Jun 24, 2023Jun 24, 2023

Vintage bourbon — or "dusties" — are a huge part of the whiskey culture. Bottles from bygone eras offer a glimpse into the days of yore in American whiskey, often with incredible whiskey hiding in cobwebbed cellars. Part of the attraction to vintage bourbons is for investment, of course. As long as people are opening old bottles, the sealed ones will go up in value (in general).

Another part of it — and the part I care about most — is actually drinking the stuff when the moment is right. Opening up a bottle from the 1980s has something to teach us about that era, while also adding context to the bourbons being distilled today.

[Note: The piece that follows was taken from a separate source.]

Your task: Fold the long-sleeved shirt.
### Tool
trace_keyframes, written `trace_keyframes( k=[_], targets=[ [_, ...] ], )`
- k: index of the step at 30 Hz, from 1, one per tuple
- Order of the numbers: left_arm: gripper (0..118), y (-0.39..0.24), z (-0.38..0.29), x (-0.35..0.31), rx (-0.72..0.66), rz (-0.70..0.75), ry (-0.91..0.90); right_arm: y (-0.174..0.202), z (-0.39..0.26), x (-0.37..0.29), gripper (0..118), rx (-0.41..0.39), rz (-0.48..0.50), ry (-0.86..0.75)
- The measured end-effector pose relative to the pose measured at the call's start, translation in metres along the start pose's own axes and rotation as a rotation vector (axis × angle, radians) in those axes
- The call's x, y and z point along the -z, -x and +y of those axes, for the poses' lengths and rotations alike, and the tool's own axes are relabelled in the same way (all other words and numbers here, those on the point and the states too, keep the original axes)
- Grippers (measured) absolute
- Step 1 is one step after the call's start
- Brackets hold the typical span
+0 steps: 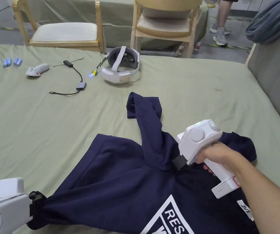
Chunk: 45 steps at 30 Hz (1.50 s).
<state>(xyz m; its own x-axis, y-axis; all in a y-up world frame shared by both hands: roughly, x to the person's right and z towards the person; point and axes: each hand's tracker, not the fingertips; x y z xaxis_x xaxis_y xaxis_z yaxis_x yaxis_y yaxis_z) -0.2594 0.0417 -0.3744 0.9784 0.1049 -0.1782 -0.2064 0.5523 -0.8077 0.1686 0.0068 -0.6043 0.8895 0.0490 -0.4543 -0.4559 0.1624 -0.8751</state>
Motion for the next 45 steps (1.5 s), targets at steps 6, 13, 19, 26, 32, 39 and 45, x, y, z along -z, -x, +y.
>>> trace_keyframes(
  k=[6,13,19,26,32,39,45],
  targets=[
    [12,-0.006,0.02,-0.02,0.023,-0.03,-0.077,-0.022,-0.014,-0.045,7,-0.008,0.12,-0.079],
    [12,-0.018,0.123,-0.072,0.086,-0.108,-0.283,-0.024,-0.038,-0.196,7,-0.02,0.031,-0.32],
    [12,-0.059,0.246,-0.135,0.19,-0.134,-0.501,-0.07,-0.03,-0.328,7,0.074,-0.032,-0.564],
    [12,-0.137,0.399,-0.226,0.274,-0.084,-0.757,-0.11,0.034,-0.459,7,0.12,-0.249,-0.777],
    [12,-0.177,0.483,-0.286,0.199,-0.112,-0.843,-0.123,0.069,-0.548,7,0.176,-0.374,-0.878],
    [12,-0.181,0.48,-0.274,0.191,-0.11,-0.848,-0.141,0.08,-0.535,7,0.237,-0.35,-0.898],
    [12,-0.165,0.419,-0.176,0.213,-0.096,-0.666,-0.145,0.076,-0.403,7,0.267,-0.234,-0.749]
  ],
)
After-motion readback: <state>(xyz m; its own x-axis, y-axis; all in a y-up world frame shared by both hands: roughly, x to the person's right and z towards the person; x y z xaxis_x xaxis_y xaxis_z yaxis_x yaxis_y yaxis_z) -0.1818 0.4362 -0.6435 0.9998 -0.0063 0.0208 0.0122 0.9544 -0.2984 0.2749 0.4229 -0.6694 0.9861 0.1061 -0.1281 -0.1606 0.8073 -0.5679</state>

See where we’re headed here? It's time for a big, blind vintage bourbon tasting. The sort that I never could have pulled off had I not been invited to Justins’ House of Bourbon in Louisville, Kentucky, for a 10-pour double-blind sampling of whiskeys bottled mostly in the 1980s and 1990s. That's a prime era for one huge reason. Back then, the American whiskey industry was truly on the ropes. Vodka's boom in the 1970s meant that by the mid-1980s and well into the 1990s, bourbon producers were basically forced to put very old whiskey into average-ish bottles because they literally couldn't give the stuff away. That means that a lot of very standard whiskey from that era was, well, pretty amazing.

At the same time, because the warehouses were brimming with long-aged bourbons, you also saw a lot of high-age statement labeled bourbons that you don't really see anymore. Sometimes seemingly random labels of bourbon would be "Aged 15 Years" and that would be the minimum age of the barrels used in the batch. Wild times, right?

Luckily, we’re in an era where a fair few of these vintage bourbon bottles are still kicking around. And places like Justins’ — in both Louisville and Lexington, Kentucky — are still pouring them. It's not just in KY, either. There are whiskey bars across the country that also specialize in dusty pours. Jack Rose Dining Saloon in DC or The Ballard Cut in Seattle both come to mind. And then there are online retailers like The Whisky Exchange in the U.K. that specialize in dusties from all over the world.

All told, anyone really looking to get into these bygone bourbons will find them fairly accessible in 2023. For a price.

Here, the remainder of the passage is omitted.